I think Harriet Jameson was at first the only seriously disturbed listener, to judge from her expression.  The poor child looked so anxious and distressed that I was sorry for her.  I heard afterward that she had begged her mother not to take the Browning book, saying that she did not believe the ladies would like it; and Mrs. Jameson had replied that she felt it to be her duty to teach them to like it, and divert their minds from the petty gossip which she had always heard was the distinguishing feature of rural sewing meetings.

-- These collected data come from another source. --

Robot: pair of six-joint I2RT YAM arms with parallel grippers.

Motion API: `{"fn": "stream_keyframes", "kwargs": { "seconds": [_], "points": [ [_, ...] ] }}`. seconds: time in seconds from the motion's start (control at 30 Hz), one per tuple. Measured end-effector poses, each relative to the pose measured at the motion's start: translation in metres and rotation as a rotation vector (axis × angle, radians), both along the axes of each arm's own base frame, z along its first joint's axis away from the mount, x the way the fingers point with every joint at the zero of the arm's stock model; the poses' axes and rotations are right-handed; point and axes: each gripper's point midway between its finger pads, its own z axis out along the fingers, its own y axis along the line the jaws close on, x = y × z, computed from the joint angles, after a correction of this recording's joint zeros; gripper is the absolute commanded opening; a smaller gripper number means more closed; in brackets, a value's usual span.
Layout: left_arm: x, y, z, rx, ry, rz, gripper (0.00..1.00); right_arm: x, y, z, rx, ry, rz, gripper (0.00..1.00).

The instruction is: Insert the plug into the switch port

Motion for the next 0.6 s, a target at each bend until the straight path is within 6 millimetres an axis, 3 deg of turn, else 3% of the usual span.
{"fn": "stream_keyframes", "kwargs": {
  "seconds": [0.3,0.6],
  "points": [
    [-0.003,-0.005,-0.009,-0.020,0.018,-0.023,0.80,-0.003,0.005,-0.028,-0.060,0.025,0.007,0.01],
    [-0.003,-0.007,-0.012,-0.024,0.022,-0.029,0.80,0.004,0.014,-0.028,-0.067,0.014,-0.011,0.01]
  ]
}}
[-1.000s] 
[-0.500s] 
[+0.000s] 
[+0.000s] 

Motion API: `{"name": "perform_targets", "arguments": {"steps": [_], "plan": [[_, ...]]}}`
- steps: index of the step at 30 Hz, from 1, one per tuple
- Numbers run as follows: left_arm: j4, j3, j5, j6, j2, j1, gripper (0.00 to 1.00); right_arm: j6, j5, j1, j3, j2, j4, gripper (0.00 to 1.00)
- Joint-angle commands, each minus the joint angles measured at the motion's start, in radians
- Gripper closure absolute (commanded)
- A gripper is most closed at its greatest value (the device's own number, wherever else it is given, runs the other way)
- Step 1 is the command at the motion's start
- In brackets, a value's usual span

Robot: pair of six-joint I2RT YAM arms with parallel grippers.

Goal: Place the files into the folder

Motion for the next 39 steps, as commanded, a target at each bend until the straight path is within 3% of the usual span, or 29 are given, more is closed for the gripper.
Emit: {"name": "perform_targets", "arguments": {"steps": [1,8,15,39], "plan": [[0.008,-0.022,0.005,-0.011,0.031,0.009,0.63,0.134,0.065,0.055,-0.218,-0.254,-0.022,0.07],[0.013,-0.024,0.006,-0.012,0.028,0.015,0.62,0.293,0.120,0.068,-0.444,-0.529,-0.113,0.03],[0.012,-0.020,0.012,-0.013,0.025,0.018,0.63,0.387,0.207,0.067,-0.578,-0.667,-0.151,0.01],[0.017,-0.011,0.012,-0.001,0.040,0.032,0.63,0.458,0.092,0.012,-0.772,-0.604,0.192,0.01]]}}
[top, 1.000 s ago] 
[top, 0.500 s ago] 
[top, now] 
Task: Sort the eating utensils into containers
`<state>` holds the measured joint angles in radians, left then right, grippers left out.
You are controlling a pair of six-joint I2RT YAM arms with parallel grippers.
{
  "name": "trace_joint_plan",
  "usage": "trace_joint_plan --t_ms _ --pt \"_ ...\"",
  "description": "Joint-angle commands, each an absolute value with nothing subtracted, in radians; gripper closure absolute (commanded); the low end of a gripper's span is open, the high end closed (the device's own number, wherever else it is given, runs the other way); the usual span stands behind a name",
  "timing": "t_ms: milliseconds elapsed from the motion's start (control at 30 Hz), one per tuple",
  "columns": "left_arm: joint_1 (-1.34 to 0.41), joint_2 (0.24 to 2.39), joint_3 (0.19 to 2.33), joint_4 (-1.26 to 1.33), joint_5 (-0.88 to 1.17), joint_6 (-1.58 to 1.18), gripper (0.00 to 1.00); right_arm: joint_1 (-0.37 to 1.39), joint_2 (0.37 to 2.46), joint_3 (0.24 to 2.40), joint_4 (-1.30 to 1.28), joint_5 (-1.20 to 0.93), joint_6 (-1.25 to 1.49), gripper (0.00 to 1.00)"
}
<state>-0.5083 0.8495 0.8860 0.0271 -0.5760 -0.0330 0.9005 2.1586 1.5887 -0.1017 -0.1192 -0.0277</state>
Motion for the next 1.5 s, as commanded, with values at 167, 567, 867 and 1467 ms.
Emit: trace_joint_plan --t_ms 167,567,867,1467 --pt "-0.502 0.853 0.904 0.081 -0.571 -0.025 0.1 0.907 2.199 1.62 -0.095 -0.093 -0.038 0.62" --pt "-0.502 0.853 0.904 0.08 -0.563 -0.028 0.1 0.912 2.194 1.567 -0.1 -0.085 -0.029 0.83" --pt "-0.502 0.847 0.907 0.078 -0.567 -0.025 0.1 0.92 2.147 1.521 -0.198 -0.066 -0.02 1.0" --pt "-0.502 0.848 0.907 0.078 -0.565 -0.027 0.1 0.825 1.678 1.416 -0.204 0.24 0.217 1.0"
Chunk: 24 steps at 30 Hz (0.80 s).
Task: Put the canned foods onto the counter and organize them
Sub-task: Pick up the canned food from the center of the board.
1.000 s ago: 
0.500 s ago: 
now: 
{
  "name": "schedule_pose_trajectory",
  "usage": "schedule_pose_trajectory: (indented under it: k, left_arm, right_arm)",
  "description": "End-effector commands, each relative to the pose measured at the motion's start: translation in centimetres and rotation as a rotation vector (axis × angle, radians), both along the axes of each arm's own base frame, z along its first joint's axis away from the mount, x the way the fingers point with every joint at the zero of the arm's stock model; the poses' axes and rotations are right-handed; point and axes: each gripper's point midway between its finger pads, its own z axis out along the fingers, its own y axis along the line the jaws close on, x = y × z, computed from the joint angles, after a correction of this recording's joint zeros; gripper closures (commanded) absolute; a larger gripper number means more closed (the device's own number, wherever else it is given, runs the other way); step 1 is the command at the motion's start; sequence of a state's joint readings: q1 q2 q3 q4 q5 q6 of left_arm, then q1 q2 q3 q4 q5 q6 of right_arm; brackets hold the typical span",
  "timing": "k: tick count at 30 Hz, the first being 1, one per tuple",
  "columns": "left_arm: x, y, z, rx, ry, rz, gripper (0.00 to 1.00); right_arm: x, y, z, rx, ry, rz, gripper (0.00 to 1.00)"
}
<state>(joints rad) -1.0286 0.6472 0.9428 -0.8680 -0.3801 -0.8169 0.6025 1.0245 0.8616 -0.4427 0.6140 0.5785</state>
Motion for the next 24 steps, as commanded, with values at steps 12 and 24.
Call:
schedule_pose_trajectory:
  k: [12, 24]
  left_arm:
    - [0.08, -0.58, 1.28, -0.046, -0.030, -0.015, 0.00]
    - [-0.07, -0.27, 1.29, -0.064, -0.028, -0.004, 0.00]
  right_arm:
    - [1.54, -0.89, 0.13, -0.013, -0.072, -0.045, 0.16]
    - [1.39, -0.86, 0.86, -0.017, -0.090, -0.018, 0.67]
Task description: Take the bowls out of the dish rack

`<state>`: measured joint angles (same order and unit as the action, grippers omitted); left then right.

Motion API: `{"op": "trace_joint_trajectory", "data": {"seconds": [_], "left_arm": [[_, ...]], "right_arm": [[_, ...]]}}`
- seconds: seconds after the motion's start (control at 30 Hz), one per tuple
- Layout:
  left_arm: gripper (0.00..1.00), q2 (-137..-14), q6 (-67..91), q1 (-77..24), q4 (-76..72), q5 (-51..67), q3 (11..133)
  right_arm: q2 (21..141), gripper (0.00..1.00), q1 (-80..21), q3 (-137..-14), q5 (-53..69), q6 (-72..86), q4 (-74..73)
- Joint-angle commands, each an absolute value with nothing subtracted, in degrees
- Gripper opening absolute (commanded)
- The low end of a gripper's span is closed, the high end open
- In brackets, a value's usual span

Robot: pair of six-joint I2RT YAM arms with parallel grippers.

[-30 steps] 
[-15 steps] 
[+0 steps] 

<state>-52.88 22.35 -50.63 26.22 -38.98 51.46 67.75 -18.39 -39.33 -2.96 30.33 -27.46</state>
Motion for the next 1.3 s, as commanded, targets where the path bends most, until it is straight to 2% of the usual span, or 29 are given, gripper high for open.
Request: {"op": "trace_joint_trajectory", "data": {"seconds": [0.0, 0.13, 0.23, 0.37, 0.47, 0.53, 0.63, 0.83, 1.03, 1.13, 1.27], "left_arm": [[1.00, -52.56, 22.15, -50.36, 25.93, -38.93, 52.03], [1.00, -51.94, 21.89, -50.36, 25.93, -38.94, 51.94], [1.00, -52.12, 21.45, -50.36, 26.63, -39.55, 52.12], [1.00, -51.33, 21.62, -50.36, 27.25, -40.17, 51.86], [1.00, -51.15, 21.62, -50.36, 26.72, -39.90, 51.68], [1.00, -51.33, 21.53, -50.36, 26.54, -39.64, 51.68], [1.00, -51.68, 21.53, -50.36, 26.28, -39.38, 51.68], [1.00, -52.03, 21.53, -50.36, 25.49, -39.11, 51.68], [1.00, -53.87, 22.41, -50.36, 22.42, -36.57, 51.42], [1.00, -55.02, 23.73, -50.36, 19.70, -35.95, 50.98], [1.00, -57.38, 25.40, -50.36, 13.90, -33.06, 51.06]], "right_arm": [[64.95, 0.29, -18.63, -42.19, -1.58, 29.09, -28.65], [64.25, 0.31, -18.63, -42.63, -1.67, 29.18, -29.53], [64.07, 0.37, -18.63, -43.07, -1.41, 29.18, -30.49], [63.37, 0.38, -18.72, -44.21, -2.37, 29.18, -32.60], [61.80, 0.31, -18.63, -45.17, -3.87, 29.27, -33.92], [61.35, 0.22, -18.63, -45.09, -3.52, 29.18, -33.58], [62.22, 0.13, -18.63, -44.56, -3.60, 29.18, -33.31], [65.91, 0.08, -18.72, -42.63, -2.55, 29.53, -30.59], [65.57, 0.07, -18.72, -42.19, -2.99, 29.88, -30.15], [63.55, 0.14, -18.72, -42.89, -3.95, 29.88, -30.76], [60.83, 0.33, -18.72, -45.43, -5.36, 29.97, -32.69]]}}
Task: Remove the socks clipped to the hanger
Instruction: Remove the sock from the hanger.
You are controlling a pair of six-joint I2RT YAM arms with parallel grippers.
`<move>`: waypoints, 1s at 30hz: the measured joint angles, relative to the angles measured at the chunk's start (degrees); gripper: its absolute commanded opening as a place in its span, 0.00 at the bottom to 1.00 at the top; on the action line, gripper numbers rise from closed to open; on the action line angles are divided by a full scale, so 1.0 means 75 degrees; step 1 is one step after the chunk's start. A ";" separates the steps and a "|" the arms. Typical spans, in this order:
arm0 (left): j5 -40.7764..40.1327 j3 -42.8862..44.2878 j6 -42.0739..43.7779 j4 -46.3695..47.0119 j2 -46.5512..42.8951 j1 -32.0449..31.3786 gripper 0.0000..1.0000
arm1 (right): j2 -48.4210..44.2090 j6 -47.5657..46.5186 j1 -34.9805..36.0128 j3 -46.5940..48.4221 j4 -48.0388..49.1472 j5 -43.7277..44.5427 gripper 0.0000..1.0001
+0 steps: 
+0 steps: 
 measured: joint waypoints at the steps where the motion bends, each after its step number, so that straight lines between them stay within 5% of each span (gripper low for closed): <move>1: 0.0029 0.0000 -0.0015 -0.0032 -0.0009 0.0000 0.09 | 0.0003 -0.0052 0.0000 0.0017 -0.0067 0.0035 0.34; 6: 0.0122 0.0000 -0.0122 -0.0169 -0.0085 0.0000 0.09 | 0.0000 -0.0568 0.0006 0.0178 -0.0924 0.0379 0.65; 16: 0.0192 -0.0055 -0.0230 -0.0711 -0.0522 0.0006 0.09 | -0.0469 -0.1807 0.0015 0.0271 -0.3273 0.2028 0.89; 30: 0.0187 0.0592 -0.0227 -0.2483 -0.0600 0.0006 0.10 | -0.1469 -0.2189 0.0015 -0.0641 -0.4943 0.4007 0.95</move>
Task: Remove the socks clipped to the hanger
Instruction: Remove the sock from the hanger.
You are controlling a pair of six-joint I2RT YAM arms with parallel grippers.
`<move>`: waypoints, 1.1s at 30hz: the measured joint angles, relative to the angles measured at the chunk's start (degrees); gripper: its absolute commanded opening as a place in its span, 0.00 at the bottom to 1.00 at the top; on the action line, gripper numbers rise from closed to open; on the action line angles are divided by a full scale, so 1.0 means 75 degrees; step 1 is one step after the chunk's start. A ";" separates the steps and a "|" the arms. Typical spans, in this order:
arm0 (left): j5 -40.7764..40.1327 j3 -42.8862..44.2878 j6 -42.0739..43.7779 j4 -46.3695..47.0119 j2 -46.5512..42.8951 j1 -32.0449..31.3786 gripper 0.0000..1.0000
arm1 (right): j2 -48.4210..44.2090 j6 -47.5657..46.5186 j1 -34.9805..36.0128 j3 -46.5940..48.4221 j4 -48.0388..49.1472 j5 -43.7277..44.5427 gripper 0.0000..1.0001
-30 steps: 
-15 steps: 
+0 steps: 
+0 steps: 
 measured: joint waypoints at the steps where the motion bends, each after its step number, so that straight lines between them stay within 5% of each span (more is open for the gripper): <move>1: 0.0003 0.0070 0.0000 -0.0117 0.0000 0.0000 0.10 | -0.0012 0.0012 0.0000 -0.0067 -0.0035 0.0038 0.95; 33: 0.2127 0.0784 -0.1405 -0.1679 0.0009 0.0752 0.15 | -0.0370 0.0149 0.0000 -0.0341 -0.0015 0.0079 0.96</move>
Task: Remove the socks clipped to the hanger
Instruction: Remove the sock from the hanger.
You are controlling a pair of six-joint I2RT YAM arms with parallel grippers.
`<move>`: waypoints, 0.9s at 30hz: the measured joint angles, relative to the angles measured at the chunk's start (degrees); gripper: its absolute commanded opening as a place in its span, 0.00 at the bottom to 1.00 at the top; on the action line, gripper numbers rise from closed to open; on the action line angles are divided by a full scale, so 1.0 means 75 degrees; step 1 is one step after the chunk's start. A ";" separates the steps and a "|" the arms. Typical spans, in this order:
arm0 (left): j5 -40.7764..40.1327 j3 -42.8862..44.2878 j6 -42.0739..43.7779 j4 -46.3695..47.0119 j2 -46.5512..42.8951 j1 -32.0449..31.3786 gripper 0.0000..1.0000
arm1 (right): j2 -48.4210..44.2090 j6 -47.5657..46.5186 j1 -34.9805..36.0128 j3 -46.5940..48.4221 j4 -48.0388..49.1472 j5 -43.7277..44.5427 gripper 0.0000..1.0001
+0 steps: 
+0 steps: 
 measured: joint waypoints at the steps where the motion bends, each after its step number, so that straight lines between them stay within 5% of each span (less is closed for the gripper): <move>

Mrs. Jameson read and read; when she had finished the first selection she read another.  At half-past four o’clock, Mrs. White, who had been casting distressed glances at me, rose and stole out on tiptoe.

I knew why she did so; Mrs. Bemis’ hired girl next door was baking her biscuits for her that she need not heat her house up, and she had brought them in.  I heard the kitchen door open.

Presently Mrs. White stole in again and tried to listen politely to the reading, but her expression was so strained to maintain interest that one could see the anxiety underneath.  I knew what worried her before she told me, as she did presently.  “I have rolled those biscuits up in a cloth,” she whispered, “but I am dreadfully afraid that they will be spoiled.”

Mrs. Jameson began another selection, and I did pity Mrs. White.  She whispered to me again that her table was not set, and the biscuits would certainly be spoiled.

The selection which Mrs. Jameson was then reading was a short one, and I saw Mrs. White begin to brighten as she evidently drew near the end.  But her joy was of short duration, as Mrs. Jameson began another selection.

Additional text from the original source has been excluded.